Many people would love to have both a family and a career. I have been commissioned to create this website to do something about this. You have just heard the three examples from Hollywood. They involved both children and relatives in need of care. And that’s what we are talking about. Maybe there are relatives who are ill, maybe someone has Longcovid or a complicated pelvic fracture, or their child has a disability or their parents are getting to the age where they can no longer look after themselves and need care. And something else is interesting in this context. German Actress Gesine Cukrowski launched the initiative #LetsChangeThePicture about the invisibility of women over 47 in German film and television productions, along with Palais Fluxx. And the same age now appears for those who care for relatives. Because when a woman is in her late 40s and her husband is the same age or a little older, some men develop illnesses – strokes, cardiovascular diseases, diabetes, cancer, for example – and they may need to be given care. Or one’s own parents or parents-in-law become frail, then it’s primarily women who take care of them. So another reason why women stop working for money (even if they are still working full-time).
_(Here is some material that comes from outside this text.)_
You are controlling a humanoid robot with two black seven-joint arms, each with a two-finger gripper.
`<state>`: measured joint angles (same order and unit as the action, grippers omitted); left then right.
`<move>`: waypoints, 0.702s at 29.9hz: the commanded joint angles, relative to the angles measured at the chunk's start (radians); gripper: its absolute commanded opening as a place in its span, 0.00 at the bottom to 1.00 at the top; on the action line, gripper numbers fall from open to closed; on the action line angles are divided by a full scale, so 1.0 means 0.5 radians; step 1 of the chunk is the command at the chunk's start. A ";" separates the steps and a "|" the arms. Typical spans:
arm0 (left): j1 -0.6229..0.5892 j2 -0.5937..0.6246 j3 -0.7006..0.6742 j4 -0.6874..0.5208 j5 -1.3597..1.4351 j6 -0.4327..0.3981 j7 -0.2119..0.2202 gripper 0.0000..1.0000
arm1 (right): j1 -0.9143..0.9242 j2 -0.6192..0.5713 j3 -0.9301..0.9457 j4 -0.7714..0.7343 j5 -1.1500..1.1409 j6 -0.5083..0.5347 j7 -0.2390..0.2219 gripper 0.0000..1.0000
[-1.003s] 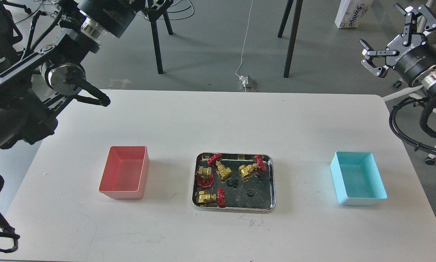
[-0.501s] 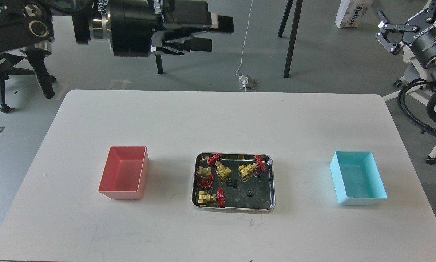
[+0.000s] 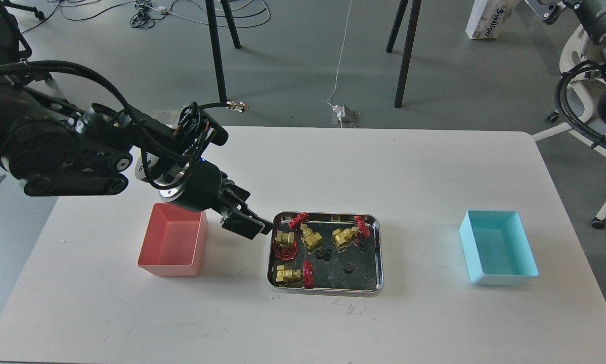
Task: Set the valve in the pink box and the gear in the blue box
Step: 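Lower the left gripper onto a brass valve with red handle in the tray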
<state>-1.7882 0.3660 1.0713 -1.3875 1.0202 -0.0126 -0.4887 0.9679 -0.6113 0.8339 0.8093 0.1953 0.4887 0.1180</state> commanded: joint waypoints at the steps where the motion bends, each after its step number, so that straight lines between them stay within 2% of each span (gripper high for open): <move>1: 0.024 -0.155 0.029 0.081 -0.003 0.102 0.000 0.96 | -0.046 0.014 -0.002 -0.002 -0.001 0.000 0.000 1.00; 6: 0.162 -0.305 0.026 0.265 -0.006 0.148 0.000 0.96 | -0.058 0.008 -0.005 -0.020 -0.001 0.000 -0.009 1.00; 11: 0.290 -0.391 0.020 0.406 -0.006 0.169 0.000 0.96 | -0.049 0.020 -0.011 -0.020 -0.001 -0.069 -0.144 1.00; 21: 0.514 -0.499 0.014 0.689 -0.003 0.246 0.000 0.96 | -0.052 0.026 -0.002 -0.014 -0.001 -0.103 -0.141 1.00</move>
<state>-1.5563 0.1242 1.0773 -1.0730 1.0171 0.1022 -0.4887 0.9441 -0.5984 0.8349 0.8035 0.1948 0.4376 0.0475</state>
These two aspects – parenthood and caring for relatives – must be the focus. And this is actually a measure of the humanity of a society, how we deal with the future, i.e. the children, but also with the past, with our roots. And I have a feeling that small children, or rather someone with small children, are still more likely to hear “Oh how nice!” And small babies are really cute when they burp and then someone quickly goes to change their nappies and then they babble this crazy stuff to themselves. That’s cute. And young mums look almost sexy. If they only sleep for three hours every night, they have this tired face with shiny eyes, and if they’re still breastfeeding, they have large breasts, and that can also be very attractive. But the 50-year-old woman who is perhaps caring for her mother, her partner, her grandfather, who is babbling nonsense, who is incontinent, who is simply in need of care, nobody wants to talk about that because they may remind us of our own mortality. And outside of the film industry, they say – and these are of course only estimates – that only a quarter of the people working and at the same time being involved in caring for relatives in any way tell their employer at all, three quarters keep quiet about it. And I would estimate that there are even fewer in the film industry, perhaps 5 percent? That’s just an estimate. You probably all know people with children in the film industry. But how many do you know who care for relatives? Hm. Yes, they do exist.

But of course we can feel a bit more optimistic now as some producers recently called for more solidarity in the film industry. That’s great, because that’s what it’s all about.